We arrive at the gate to the road to the observatory in good time and watch an extended Chilean family take a ludicrous number of photos of sisters / girlfriends / aunts / etc in every possible combination, plus some duplicates for good measure, while the males throw stones at cacti.
The 40km drive up to Cerro Tololo (2,600m) is on a gravel road of pretty good quality but Dixon was keen to point out the necessity for safety and the leaflet we are handed on checking in at the gate is long on safety advice and even shows a couple of photos of crashes with the caption 'Don't let this happen to you!' Encouraging!
The vista at the top is simply stunning.
Dixon himself leads the tour, predominantly in Spanish, but with the odd nugget in English, along with telescope orientation manoeuvres, roof-top rotatings and aperture openings and closings, the big show-off!
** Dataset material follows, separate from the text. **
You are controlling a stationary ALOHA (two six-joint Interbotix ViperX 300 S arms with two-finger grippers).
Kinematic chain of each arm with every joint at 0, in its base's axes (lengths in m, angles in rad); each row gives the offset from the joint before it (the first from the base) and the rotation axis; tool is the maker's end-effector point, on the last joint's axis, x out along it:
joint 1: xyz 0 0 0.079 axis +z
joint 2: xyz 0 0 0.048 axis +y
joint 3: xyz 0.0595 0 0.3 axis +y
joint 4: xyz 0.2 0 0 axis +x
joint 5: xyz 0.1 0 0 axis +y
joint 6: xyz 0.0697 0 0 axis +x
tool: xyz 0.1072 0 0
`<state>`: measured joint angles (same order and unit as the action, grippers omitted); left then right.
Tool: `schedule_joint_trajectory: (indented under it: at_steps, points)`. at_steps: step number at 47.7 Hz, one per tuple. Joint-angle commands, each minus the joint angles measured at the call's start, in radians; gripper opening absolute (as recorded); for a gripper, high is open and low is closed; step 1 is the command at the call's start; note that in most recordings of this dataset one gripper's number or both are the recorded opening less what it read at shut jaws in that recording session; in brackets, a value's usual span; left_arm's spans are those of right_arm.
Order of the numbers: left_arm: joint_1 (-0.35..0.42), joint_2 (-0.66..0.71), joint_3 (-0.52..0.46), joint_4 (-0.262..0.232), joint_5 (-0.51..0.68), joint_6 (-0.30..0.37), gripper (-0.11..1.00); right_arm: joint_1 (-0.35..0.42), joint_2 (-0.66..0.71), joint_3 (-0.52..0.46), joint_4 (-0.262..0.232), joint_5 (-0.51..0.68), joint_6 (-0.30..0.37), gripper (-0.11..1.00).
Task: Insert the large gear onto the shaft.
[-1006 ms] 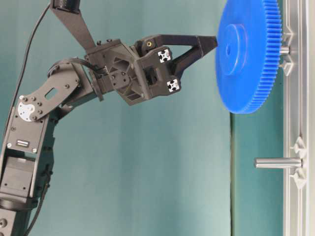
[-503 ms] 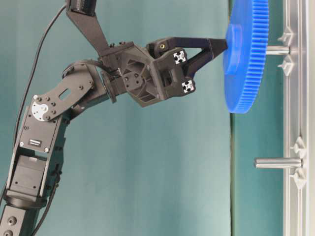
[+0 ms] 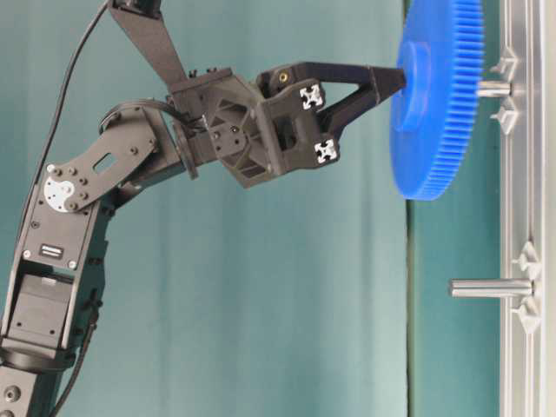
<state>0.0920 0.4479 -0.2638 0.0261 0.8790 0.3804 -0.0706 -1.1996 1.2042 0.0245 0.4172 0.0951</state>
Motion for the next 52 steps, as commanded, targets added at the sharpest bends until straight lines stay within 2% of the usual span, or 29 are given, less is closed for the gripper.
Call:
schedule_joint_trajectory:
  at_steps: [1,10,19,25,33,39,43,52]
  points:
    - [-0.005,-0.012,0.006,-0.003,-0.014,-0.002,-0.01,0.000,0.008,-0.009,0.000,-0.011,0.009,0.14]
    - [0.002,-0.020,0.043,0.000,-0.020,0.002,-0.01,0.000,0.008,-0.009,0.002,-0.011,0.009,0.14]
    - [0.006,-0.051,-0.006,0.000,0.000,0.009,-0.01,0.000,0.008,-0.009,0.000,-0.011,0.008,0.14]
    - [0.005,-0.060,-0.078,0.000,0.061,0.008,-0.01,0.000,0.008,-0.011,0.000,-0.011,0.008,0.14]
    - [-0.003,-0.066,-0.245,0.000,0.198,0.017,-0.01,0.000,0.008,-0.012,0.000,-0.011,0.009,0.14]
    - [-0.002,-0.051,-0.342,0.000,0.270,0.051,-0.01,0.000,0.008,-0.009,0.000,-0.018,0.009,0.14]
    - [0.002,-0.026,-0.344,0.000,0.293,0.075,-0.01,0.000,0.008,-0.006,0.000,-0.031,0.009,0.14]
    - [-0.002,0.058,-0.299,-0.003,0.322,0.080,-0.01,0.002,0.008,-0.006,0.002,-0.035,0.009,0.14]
Next it's across the forecourt and into the 4m dome. This is much more modern with a computer control room shared by investigator and engineer and a lift to the telescope itself. This weighs 370 tonnes and is anchored to them mountain bedrock and has suffered zero damage or dis-alignment from the 3 earthquakes experienced since its inception, the biggest of which measured 8.4 on the reichter scale - a real wobbler! This telescope is capable of 180 degree inversion when the moon is too bright to enable it to use the mirrors and not the CCDs to collect the light.
Sadly Dixon doesn't get to spin the 'scope and make the floor rise and fall, but you sense he's pretty chuffed with this bit of kit.